| Work order |
Could you restate word for word every line of the records below, from the first one to the one holding "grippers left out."?

****************************************

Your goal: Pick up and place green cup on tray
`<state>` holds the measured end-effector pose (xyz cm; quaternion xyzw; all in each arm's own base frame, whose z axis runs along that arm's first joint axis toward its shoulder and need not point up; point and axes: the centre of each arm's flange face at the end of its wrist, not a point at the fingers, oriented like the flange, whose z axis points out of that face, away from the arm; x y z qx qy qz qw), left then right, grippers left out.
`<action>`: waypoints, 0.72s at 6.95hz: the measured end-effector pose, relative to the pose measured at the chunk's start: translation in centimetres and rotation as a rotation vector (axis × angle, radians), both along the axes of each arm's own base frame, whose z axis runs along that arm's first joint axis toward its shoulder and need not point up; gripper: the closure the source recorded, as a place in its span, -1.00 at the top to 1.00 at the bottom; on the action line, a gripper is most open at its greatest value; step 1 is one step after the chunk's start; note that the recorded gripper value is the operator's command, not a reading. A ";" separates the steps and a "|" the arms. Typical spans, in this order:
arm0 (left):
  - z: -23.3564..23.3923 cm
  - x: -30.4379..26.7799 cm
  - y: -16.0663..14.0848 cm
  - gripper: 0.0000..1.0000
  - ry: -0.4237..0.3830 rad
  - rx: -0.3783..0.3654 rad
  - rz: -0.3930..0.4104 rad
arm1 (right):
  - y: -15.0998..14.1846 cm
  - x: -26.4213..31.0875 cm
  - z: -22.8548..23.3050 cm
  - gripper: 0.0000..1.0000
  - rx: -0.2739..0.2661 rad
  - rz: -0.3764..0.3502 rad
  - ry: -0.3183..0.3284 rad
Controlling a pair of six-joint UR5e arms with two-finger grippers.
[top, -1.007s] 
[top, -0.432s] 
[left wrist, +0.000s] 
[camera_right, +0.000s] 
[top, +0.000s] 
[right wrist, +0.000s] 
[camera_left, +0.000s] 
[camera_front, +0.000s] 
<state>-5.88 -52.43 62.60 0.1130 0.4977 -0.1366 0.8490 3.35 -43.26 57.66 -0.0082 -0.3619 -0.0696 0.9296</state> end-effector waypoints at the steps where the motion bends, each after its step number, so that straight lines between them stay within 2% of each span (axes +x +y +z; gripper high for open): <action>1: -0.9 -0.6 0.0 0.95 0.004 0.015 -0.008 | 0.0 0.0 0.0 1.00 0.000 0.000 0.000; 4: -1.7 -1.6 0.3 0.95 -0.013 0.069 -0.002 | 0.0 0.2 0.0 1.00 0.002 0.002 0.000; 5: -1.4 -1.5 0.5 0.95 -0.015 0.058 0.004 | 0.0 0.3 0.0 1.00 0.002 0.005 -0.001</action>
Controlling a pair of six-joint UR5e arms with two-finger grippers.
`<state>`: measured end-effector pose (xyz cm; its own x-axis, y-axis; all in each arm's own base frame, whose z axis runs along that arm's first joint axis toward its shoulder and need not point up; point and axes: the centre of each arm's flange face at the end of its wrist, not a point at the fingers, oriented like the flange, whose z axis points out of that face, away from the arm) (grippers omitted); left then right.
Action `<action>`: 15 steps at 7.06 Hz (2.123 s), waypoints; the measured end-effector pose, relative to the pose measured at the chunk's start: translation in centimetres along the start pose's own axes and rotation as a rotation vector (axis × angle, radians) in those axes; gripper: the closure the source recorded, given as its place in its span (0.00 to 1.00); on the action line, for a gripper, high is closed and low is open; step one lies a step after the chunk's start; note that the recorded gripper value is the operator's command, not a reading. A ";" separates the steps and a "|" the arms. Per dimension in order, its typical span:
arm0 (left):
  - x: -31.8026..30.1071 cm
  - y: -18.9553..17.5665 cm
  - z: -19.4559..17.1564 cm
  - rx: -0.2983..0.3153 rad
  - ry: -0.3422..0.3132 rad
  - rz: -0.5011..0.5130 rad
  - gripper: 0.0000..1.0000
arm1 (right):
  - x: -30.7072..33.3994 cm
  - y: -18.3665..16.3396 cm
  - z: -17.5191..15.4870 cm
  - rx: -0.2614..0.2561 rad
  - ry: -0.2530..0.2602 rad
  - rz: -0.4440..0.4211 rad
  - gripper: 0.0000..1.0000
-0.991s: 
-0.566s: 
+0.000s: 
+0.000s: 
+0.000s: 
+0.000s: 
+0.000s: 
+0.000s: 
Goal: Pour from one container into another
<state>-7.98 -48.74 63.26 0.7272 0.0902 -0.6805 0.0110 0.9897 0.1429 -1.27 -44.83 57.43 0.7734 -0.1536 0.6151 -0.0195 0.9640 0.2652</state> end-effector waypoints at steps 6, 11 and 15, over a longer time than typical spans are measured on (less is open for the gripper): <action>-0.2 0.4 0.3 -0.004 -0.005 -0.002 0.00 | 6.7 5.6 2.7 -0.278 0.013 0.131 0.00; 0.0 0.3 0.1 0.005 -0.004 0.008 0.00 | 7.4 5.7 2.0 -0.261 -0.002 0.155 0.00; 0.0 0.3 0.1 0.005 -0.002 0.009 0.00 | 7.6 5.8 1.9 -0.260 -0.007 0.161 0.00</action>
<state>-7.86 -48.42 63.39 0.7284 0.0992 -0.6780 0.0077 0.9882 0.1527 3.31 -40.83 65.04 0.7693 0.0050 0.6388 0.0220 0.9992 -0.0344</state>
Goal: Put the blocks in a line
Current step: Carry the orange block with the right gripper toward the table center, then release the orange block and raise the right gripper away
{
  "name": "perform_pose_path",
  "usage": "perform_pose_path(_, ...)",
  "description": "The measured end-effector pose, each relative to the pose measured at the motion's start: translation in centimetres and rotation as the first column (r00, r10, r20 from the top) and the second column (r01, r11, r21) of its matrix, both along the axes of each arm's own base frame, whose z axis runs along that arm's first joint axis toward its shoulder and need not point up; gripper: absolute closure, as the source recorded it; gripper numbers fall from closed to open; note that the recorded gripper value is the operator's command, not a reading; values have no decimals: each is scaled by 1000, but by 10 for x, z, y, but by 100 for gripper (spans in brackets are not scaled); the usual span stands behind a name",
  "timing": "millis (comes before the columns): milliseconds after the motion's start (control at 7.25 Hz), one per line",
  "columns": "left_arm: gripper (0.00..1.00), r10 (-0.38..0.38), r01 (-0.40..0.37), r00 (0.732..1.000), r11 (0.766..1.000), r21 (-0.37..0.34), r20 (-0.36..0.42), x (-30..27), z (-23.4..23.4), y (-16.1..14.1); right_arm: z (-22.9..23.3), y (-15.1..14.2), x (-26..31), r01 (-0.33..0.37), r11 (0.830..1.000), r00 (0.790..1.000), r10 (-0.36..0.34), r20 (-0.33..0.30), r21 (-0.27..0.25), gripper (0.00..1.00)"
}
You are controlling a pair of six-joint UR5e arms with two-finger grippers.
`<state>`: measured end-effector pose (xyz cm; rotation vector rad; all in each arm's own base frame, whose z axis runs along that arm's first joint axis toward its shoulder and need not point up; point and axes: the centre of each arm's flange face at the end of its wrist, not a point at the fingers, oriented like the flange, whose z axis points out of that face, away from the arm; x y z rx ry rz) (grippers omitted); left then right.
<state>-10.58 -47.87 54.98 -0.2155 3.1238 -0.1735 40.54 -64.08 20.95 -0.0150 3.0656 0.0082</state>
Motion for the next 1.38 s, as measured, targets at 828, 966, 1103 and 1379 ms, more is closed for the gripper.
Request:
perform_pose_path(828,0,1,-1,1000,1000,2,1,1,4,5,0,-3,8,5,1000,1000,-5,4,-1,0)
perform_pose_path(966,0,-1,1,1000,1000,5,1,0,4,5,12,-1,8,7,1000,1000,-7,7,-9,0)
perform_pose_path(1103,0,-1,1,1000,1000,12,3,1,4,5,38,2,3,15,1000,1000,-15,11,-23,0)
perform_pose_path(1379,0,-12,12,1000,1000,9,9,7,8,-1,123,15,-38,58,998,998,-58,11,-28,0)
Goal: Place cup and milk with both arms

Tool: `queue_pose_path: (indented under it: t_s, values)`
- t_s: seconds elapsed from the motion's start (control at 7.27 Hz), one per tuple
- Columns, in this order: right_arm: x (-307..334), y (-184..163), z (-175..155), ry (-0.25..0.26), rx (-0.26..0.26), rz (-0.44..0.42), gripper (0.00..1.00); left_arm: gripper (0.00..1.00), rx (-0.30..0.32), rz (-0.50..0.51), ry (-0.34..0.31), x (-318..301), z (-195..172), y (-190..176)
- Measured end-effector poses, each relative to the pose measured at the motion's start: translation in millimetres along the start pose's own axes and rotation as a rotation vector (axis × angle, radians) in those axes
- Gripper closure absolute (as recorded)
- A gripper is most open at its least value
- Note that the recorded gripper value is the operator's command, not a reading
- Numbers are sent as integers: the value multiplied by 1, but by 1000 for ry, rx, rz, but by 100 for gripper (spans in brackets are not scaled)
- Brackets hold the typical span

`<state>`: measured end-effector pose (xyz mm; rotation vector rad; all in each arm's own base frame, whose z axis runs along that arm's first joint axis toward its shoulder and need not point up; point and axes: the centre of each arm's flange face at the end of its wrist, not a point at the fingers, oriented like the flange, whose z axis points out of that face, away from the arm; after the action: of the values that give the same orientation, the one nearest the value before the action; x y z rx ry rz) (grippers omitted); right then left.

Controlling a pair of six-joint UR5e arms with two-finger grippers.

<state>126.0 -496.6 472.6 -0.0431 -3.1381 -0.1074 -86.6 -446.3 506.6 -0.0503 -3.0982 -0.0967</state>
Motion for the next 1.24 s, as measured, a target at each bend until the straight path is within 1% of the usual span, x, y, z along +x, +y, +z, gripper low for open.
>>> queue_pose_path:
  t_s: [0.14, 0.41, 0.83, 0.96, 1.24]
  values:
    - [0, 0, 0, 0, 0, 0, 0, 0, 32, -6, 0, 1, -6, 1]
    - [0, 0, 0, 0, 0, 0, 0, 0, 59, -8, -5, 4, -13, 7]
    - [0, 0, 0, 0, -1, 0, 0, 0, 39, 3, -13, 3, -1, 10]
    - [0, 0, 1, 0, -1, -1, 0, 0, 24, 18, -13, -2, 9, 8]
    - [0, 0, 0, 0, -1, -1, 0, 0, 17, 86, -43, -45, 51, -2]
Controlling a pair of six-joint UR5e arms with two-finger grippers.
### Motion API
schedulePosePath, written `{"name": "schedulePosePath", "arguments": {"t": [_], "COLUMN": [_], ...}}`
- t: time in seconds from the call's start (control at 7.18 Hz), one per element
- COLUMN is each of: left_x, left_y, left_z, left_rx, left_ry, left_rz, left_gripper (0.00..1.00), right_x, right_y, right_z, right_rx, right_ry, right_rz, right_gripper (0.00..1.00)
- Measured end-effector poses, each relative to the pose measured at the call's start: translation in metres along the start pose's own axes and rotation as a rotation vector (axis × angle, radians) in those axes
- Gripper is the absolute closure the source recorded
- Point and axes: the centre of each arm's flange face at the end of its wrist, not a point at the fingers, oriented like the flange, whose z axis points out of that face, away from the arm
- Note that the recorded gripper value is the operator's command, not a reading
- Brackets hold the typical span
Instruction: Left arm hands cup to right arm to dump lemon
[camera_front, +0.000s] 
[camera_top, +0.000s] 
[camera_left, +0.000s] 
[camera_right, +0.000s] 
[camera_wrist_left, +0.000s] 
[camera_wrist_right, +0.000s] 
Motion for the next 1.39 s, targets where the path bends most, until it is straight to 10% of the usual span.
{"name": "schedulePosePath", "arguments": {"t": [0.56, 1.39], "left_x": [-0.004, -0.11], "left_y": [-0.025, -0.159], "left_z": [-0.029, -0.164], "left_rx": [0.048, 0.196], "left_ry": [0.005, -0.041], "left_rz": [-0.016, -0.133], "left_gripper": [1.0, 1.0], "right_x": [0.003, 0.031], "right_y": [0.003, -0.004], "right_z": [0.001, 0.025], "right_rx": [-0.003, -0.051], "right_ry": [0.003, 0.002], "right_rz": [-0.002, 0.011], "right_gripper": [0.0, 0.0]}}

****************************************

| Solution below |
Your goal: Pick up and place green cup on tray
`<state>` holds the measured end-effector pose (xyz cm; quaternion xyzw; all in each arm's own base frame, whose z axis runs along that arm's first joint axis toward its shoulder and need not point up; point and axes: the centre of each arm's flange face at the end of its wrist, not a point at the fingers, oriented like the flange, whose z axis points out of that face, away from the arm; x y z qx qy qz qw), left then right, grippers left out.

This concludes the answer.